What is expected:
Where the records below show a line containing "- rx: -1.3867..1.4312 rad", start copying; end with the line containing "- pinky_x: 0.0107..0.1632", and copy it too.

Records for this task:
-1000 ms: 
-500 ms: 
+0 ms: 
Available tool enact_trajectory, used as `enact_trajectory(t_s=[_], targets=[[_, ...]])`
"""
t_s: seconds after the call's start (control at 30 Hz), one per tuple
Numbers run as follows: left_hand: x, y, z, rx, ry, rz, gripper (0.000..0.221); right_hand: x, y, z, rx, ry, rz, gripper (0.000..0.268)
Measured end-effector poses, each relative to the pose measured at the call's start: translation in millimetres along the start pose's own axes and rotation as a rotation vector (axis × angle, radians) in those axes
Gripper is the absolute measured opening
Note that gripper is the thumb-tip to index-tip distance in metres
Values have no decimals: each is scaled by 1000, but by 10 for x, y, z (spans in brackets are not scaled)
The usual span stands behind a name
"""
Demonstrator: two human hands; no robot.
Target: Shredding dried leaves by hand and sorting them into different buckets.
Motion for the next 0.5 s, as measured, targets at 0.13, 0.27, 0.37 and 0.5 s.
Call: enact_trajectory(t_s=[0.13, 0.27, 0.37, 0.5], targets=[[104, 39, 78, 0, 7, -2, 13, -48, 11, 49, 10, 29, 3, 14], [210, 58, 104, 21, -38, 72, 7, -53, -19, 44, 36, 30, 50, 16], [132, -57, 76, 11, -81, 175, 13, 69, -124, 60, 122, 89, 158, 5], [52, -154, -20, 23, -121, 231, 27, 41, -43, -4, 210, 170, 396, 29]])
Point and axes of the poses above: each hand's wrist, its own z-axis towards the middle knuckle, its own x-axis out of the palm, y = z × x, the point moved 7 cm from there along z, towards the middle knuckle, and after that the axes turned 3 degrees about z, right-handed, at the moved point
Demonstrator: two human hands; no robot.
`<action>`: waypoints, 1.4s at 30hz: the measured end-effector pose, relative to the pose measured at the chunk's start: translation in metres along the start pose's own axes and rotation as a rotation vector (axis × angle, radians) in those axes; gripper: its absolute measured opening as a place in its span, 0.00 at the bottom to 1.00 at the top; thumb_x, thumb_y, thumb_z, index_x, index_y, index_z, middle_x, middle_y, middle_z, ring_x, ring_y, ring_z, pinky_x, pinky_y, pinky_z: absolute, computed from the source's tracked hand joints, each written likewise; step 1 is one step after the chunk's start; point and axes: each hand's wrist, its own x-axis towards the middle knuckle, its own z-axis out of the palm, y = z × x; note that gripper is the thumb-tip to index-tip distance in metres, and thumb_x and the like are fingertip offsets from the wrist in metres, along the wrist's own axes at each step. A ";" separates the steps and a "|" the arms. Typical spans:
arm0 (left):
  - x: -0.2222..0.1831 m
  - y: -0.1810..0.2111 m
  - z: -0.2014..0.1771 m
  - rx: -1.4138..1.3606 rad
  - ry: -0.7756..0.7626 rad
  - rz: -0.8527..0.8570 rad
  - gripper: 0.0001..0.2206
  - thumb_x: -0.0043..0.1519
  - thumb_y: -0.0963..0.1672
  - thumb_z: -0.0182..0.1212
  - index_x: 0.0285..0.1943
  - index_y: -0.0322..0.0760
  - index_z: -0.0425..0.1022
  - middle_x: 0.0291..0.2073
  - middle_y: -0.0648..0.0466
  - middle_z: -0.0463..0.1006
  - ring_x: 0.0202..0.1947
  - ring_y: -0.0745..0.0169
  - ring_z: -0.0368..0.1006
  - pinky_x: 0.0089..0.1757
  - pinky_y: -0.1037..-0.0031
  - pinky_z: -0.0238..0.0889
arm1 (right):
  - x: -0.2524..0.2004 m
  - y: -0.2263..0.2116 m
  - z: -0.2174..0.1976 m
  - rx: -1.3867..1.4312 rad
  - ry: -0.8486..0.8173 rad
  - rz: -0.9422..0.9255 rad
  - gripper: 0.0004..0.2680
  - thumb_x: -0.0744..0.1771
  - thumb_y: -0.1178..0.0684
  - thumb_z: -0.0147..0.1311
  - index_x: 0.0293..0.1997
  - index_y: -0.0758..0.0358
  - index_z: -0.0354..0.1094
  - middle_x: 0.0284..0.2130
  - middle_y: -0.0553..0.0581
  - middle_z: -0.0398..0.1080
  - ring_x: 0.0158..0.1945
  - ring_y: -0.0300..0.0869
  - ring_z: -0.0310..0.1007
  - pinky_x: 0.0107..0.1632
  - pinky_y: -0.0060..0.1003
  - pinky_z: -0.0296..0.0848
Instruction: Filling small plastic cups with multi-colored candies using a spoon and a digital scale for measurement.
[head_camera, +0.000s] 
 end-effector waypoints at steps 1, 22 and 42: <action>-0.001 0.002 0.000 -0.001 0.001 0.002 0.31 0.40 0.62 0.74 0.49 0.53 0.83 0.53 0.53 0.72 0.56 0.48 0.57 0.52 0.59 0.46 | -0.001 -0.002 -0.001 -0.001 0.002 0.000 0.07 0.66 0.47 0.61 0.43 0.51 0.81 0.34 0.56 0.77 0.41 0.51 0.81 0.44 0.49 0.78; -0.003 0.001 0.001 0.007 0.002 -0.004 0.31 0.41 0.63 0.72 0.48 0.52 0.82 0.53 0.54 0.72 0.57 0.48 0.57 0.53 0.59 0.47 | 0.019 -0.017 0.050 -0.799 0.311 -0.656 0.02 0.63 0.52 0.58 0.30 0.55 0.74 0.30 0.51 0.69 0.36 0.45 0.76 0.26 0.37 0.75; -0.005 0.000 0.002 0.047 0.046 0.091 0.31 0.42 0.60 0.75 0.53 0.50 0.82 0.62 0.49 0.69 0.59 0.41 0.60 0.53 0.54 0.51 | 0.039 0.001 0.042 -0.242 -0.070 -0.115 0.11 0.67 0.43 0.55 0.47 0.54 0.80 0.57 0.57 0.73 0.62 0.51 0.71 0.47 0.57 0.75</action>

Response:
  - rx: -1.3867..1.4312 rad
  - ry: -0.8486..0.8173 rad
  - rz: -0.9422..0.9255 rad
  - gripper: 0.0004..0.2680
  - thumb_x: -0.0744..0.1771
  - thumb_y: -0.1178..0.0684
  - thumb_z: -0.0147..0.1311
  - index_x: 0.0293..0.1997
  - index_y: -0.0758..0.0358
  - index_z: -0.0354..0.1094
  - middle_x: 0.0284..0.2130
  - middle_y: -0.0553..0.0581
  - middle_z: -0.0398..0.1080
  - ring_x: 0.0158..0.1945
  - ring_y: -0.0300..0.0869
  - ring_z: -0.0310..0.1007
  - pinky_x: 0.0107..0.1632

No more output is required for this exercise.